There is no such Animal.

*H*igh *E*fficiency *P*articulate *A*ir (filter) describes the Filtering Media.........NOT the sucking device!!! (.3 Micrometers...or...0.3 μm)

Not unlike *HEGA*.




As for the Sucker...........Look in to a "Bio-Hazard" unit!


----------



## pcplumber (Oct 12, 2008)

*Thank you.*



MALCO.New.York said:


> There is no such Animal.
> 
> *H*igh *E*fficiency *P*articulate *A*ir (filter) describes the Filtering Media.........NOT the sucking device!!! (.3 Micrometers...or...0.3 μm)
> 
> ...


Thank you very much.


----------



## jhark123 (Aug 26, 2008)

Balian said:


> Did you explain to the owner, that by framing in the winter time, you run the risk of something like this? Mold, warped wood etc.
> 
> If not, write it into the next contract, and have the owner initial/sign right beside the waiver.


Trust me, it's already written into my basic contract template.


----------



## jhark123 (Aug 26, 2008)

Just to give everyone an update... The mold remediation contractor they hired came to the jobsite to look at the problem. They asked him a bunch of leading questions: Is this unusual in new construction? No, I see it all the time in houses framed in the winter What could have been done to prevent this? Nothing. Etc, etc. So, after he reafirmed my position they stopped asking me to pay for the work. I got payed and they seem like happy clients. However, I am going to be on guard for the rest of the project


----------



## concretemasonry (Dec 1, 2006)

I made some consulting money when a contractor did a bad job that required the drywall to be torn out, remediated and replaced.(2200 sf home). Before he got done, the mold came back and everything in the interior had to be removed again and replaced, including the tile floors, lightweight concrete, bathroom tile and dry wall and many kitchen and bathroom cabinets. After the first problem he was still sloppy about protecting storing materials. - Some people think they know it all.
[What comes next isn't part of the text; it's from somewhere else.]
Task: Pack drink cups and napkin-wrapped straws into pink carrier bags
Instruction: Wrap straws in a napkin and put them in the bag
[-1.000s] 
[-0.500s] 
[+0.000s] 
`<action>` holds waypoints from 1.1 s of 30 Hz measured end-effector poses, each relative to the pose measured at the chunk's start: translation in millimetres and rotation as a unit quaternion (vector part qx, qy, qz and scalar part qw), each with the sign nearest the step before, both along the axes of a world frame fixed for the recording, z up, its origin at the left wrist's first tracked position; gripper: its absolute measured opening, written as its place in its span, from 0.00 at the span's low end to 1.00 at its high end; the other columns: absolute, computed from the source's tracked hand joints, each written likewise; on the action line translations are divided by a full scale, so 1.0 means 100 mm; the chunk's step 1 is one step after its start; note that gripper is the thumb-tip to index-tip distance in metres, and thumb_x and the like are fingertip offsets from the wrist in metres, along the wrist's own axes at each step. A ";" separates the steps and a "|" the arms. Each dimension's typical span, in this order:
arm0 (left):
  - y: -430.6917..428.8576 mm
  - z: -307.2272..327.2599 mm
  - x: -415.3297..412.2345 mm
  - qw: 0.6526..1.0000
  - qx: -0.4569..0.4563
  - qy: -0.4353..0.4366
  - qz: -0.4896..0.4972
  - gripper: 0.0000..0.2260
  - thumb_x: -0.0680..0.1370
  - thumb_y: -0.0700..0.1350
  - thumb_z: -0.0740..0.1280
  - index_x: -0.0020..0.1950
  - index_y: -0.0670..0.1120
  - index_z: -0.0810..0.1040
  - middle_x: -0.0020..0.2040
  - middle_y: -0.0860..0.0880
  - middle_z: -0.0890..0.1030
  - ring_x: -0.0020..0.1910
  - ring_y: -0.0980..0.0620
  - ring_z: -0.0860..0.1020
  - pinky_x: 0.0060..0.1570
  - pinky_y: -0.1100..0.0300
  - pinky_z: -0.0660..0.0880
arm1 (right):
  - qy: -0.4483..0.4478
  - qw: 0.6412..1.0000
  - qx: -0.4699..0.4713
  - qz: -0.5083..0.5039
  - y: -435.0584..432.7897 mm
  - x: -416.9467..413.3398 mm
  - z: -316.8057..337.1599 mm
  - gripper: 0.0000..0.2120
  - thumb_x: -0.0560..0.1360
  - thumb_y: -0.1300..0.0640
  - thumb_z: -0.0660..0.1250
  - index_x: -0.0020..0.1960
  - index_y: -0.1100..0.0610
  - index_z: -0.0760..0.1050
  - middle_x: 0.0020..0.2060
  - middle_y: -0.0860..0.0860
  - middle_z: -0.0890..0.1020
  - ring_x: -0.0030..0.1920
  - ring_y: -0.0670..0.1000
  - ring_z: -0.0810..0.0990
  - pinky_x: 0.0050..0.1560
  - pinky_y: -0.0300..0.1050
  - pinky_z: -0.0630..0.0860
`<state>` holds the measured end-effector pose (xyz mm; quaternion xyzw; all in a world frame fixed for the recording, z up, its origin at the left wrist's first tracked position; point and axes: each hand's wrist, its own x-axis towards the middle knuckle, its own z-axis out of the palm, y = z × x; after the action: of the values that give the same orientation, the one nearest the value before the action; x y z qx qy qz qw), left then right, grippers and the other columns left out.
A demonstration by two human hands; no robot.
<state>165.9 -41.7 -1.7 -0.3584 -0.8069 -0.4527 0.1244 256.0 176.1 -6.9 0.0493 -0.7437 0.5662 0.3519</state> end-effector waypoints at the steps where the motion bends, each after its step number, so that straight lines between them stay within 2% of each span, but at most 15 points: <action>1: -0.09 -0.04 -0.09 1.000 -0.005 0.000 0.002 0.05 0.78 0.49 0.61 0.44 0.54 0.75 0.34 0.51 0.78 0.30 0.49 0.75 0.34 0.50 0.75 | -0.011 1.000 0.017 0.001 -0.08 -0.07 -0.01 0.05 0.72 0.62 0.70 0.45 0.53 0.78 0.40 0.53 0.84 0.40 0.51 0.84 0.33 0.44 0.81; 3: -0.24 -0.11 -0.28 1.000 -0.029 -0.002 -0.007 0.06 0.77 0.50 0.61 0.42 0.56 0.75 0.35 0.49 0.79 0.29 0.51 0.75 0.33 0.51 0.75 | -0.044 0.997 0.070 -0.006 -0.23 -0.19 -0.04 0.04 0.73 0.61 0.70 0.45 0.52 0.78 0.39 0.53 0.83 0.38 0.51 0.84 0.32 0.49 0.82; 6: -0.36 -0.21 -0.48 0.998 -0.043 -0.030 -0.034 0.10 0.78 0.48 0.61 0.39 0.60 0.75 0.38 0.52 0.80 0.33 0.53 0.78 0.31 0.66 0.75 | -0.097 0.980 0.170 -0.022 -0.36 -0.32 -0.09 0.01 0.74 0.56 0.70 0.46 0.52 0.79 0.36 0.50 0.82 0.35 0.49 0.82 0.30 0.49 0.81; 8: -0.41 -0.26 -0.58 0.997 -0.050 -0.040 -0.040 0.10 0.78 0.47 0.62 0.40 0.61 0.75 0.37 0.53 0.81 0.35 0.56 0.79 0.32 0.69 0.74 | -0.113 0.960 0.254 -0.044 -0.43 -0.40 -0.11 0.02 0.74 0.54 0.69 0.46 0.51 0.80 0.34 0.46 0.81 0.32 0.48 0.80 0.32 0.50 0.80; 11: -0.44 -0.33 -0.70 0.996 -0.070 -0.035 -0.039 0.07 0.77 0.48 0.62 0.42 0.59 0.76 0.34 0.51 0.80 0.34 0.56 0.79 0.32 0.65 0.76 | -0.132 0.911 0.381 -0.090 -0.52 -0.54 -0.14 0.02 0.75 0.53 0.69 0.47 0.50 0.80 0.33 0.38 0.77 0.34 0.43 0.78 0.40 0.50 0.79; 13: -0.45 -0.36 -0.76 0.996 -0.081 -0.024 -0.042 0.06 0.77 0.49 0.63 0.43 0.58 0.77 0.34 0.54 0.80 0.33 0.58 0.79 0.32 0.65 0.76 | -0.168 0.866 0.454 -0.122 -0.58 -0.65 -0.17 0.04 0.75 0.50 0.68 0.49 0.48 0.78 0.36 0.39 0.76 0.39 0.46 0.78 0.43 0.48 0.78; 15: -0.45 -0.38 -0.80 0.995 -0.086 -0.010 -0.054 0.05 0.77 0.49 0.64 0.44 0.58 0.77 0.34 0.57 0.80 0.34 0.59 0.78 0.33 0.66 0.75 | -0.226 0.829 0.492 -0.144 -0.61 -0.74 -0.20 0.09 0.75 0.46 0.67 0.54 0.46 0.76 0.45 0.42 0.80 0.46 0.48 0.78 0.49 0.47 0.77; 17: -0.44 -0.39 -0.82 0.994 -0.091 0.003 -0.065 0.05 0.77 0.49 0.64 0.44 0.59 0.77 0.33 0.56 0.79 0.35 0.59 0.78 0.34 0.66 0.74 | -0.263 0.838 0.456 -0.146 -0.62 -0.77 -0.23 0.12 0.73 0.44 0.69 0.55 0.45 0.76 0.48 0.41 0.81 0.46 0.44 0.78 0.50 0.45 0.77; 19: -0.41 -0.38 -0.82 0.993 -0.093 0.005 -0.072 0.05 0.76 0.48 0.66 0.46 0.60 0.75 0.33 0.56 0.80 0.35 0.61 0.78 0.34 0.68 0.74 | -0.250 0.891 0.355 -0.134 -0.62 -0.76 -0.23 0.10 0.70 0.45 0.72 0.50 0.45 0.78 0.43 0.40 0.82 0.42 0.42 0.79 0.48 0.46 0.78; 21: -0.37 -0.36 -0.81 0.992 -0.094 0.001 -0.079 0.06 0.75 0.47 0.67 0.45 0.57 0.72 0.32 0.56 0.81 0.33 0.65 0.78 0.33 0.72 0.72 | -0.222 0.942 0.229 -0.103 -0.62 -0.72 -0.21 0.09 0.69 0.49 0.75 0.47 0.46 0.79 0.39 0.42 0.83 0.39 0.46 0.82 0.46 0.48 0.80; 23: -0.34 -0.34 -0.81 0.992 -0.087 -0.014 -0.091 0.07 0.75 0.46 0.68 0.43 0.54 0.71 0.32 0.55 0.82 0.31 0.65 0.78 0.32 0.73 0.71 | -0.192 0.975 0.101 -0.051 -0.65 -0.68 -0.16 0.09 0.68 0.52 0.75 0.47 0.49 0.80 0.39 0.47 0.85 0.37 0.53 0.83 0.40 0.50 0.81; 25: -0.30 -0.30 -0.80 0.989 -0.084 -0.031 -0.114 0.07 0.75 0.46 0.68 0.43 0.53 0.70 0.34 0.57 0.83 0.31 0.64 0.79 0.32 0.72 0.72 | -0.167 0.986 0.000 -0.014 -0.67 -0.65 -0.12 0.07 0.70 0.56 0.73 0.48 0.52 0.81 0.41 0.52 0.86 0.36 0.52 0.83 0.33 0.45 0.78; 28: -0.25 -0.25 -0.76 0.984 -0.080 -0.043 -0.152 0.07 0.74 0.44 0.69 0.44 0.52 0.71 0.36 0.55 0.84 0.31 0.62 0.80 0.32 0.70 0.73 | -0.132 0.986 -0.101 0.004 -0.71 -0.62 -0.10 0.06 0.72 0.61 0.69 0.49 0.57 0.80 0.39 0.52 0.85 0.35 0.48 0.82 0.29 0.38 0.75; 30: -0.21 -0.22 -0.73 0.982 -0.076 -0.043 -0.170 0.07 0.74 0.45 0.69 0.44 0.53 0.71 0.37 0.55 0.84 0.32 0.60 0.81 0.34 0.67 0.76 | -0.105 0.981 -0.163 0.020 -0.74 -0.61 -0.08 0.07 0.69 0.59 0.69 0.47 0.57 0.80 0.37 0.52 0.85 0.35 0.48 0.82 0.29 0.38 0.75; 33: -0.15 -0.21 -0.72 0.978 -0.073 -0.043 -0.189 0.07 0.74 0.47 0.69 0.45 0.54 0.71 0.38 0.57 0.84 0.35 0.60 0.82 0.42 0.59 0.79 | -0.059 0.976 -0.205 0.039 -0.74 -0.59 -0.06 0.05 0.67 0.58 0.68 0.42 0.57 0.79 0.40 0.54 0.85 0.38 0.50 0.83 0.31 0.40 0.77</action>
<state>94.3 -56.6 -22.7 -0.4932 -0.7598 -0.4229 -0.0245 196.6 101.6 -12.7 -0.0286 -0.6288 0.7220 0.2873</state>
It was an open and shut case to look at and evaluate and since he was the contractor that had total control, it was his responsibility (and his insurer possibly) since he tried a cheap quick and dirty DIY approach and never looked for a mold analysis or considered and expert. After a $750,000 loss he is out of business. He also designed the work and did not use anyone else. A bad deal, but the house was not usable or livable.


----------



## jhark123 (Aug 26, 2008)

where was the moisture coming from that made the mold come back again and again?


----------



## ChainsawCharlie (Jan 16, 2008)

jhark123 said:


> Well, actually the Olympic mountains in W.WA are the wettest climate in USA, were 2nd:thumbup:


Mt. Waialeale. Kauai, Hawaii, USA.

Average annual rainfall: 462 inches. Your 3rd.:clap:

Record is 762, I believe.


----------